The blockade almost totally choked off Southern cotton exports, which the Confederacy depended on for hard currency. Cotton exports fell 95%, from 10 million bales in the three years prior to the war to just 500,000 bales during the blockade period.[18] The blockade also largely reduced imports of food, medicine, war materials, manufactured goods, and luxury items, resulting in severe shortages and inflation. Shortages of bread led to occasional bread riots in Richmond and other cities, showing that patriotism was not sufficient to satisfy the daily demands of the people. Land routes remained open for cattle drovers, but after the Union seized control of the Mississippi River in summer 1863, it became impossible to ship horses, cattle and swine from Texas and Arkansas to the eastern Confederacy. The blockade was a triumph of the Union Navy and a major factor in winning the war.

Another consequence, perhaps not intended but highly significant, was the crippling of the interstate slave trade; any shipping route, navigable inland waterway, or railroad that had been used to transport cotton was also used to move "negroes" around the country. The blockade both prevented the South from efficiently deploying its foundational labor force and disrupted free flow of one of the key sources of cash and collateral in the Confederate economy.[29] For example, the autobiography of H. C. Bruce recalled the collapse of the business of Negro-Trader White, who had spent the better part of 30 years profiting from chattel arbitrage : "From 1862 to the close of the war, slave property in the state of Missouri was almost a dead weight to the owner; he could not sell because there were no buyers. The business of the Negro trader was at an end, due to the want of a market. He could not get through the Union lines South with his property, that being his market."[30]

A significant secondary impact of the naval blockade was a resulting scarcity of salt throughout the South. In Antebellum times, returning cotton-shipping ships were often ballasted with salt, which was bountifully produced at a prehistoric dry lake near Syracuse, New York, but which had never been produced in significant quantity in the Southern States. Salt was necessary for curing meat; its lack led to significant hardship in keeping the Confederate forces fed as well as severely impacting the populace. In addition to blocking salt from being imported into the Confederacy, Union forces actively destroyed attempts to build salt-producing facilities at Avery Island, Louisiana (destroyed in 1863 by Union forces under General Nathaniel P. Banks), outside the bay at Port St. Joe, Florida (destroyed in 1862 by the Union ship Kingfisher), at Darien, Georgia, at Saltville, Virginia (captured by Union forces in December 1864), and various sites hidden in marshes and bayous.[31]

Impact For the Union Bail

The southern cotton industry began to heavily influence the British economy. Cotton was a highly profitable cash crop, known in the 19th century as "white gold".[32] On the eve of the war, 1,390,938,752 pounds weight of cotton were imported into Great Britain in 1860. Of this, the United States supplied 1,115,890,608 pounds, or about five-sixths of the whole.[33] Not only was Great Britain aware of the impact of Southern cotton, but so was the South. They were confident that their industry held large power, so much, that they referred to their industry as "King Cotton." This slogan was used to declare its supremacy in America. On the floor of the U.S. Senate, Senator James Henry Hammond declaimed (March 4, 1858): "You dare not make war upon cotton! No power on earth dares make war upon it. Cotton is king."[34] The South proclaimed that many domestic and even some international markets depended so heavily on their cotton, that no one would dare spark tensions with the South. They also viewed this slogan as their reasoning behind why they should achieve their efforts in seceding from the Union. The Southern Cotton industry was so confident in the power of cotton diplomacy, that without warning, they refused to export cotton for one day.

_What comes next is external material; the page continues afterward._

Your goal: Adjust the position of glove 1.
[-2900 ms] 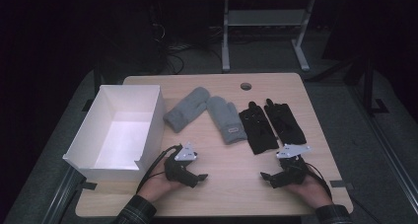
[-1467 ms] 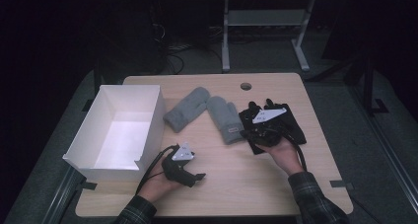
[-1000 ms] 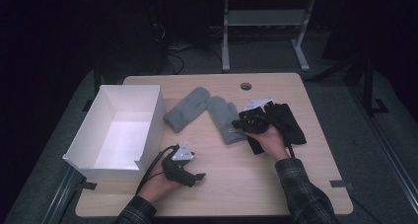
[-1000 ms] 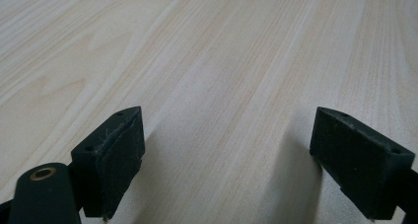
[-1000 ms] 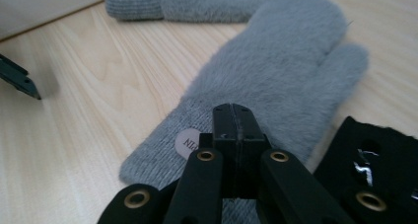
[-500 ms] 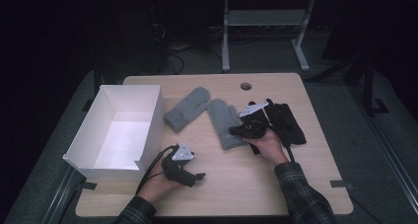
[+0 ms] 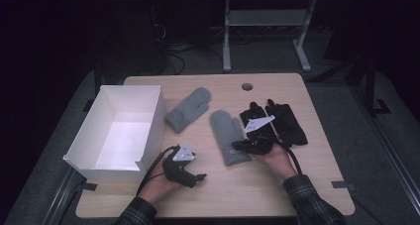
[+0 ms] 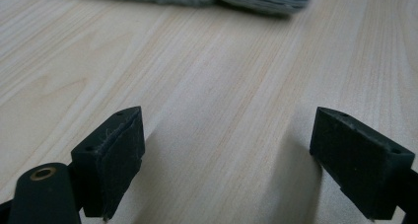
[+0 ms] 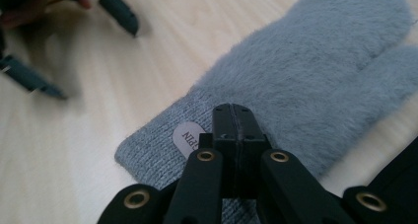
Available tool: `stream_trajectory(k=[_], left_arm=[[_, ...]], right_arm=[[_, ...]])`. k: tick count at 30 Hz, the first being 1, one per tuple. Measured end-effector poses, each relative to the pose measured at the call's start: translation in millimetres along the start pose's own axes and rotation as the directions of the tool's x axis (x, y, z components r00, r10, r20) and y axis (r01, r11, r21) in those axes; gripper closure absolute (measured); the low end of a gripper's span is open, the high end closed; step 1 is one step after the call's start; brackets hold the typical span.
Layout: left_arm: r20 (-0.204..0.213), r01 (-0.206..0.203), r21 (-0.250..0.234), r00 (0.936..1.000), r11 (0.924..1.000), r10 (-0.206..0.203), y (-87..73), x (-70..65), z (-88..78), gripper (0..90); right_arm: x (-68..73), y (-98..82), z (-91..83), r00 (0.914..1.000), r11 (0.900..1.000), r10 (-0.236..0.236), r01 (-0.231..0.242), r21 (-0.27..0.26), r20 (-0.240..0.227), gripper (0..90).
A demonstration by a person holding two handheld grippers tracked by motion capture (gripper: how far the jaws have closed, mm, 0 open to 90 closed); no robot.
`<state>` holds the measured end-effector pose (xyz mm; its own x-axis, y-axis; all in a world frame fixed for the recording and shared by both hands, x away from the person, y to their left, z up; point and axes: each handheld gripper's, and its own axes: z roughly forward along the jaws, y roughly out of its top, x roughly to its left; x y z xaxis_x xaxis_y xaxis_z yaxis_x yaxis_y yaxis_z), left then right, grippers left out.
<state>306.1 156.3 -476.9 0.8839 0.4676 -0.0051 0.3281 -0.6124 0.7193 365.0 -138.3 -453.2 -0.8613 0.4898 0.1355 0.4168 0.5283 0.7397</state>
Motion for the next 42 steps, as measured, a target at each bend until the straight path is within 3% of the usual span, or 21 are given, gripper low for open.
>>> stream_trajectory(k=[10, 13, 17, 23, 27, 30, 42], left_arm=[[-0.002, 0.005, -0.008, 1.0000, 1.0000, -0.005, -0.3, -0.4, 0.6, 12.8], [-0.001, 0.006, -0.010, 1.0000, 0.9999, -0.006, -0.3, -0.4, 0.6, 12.8], [-0.002, 0.006, -0.009, 1.0000, 0.9999, -0.006, -0.3, -0.4, 0.6, 12.8], [-0.002, 0.001, -0.005, 1.0000, 1.0000, -0.001, -0.1, 0.0, 0.5, 12.8], [-0.001, 0.002, -0.007, 1.0000, 1.0000, -0.002, 0.0, 0.0, 0.7, 12.8], [-0.002, -0.002, -0.006, 1.0000, 1.0000, 0.002, 0.1, 0.5, 1.0, 12.8], [-0.002, -0.006, -0.003, 1.0000, 1.0000, 0.006, 0.1, 0.8, 0.8, 12.8]], right_arm=[[36.7, -19.4, -18.6, 0.9984, 0.999, -0.038, 0.039, 0.030, -0.041, 89.8], [44.4, -23.3, -25.0, 0.9980, 0.999, -0.052, 0.053, 0.012, -0.035, 87.4], [43.7, -24.7, -42.5, 0.9989, 0.999, -0.047, 0.047, -0.020, -0.004, 89.0], [32.5, -50.0, -59.2, 0.9995, 0.999, 0.015, -0.016, 0.029, 0.028, 90.0], [36.0, -59.9, -56.1, 0.9996, 0.997, 0.021, -0.023, 0.075, 0.020, 90.0], [42.2, -57.4, -48.1, 0.9999, 0.995, -0.002, 0.001, 0.104, 0.010, 90.0], [59.5, -48.3, -30.2, 0.9962, 0.989, -0.068, 0.075, 0.125, -0.054, 90.0]])
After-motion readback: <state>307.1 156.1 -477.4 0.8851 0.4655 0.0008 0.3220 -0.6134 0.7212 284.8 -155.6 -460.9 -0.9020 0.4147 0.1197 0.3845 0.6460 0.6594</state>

Imagining an overwhelming response of pleas for their cotton, the Southern cotton industry experienced quite the opposite. With the decisions of Lincoln and the lack of intervention on Great Britain's part, the South was officially blockaded. Following the U.S. announcement of its intention to establish an official blockade of Confederate ports, foreign governments began to recognize the Confederacy as a belligerent in the Civil War.[35] Great Britain declared belligerent status on May 13, 1861, followed by Spain on June 17 and Brazil on August 1. This was the first glimpse of failure for the Confederate South.

The decision to blockade Southern port cities took a large toll on the British economy but they weighed their consequences. Great Britain had a good amount of cotton stored up in warehouses in several locations that would provide for their textile needs for some time. But eventually Great Britain began to see the effects of the blockade, "the blockade had a negative impact on the economies of other countries. Textile manufacturing areas in Britain and France that depended on Southern cotton entered periods of high unemployment..." in the so-called Lancashire Cotton Famine.[35] Nearly 80% of the cotton used in the British textile mills came from the South, and the scarcity of cotton caused by the blockade caused the price of cotton to rapidly rise by 150% by the summer of 1861.[32] The article written in the New York Times further proves that Great Britain was aware of the influence of cotton in their empire, "Nearly one million of operatives are employed in the manufacture of cotton in Great Britain, upon whom, at least five or six millions more depend for their daily subsistence. It is no exaggeration to say, that one-quarter of the inhabitants of England are directly dependent upon the supply of cotton for their living."[36] Despite these consequences, Great Britain concluded that their decision was crucial in terms of reaching abolition of slavery in the United States.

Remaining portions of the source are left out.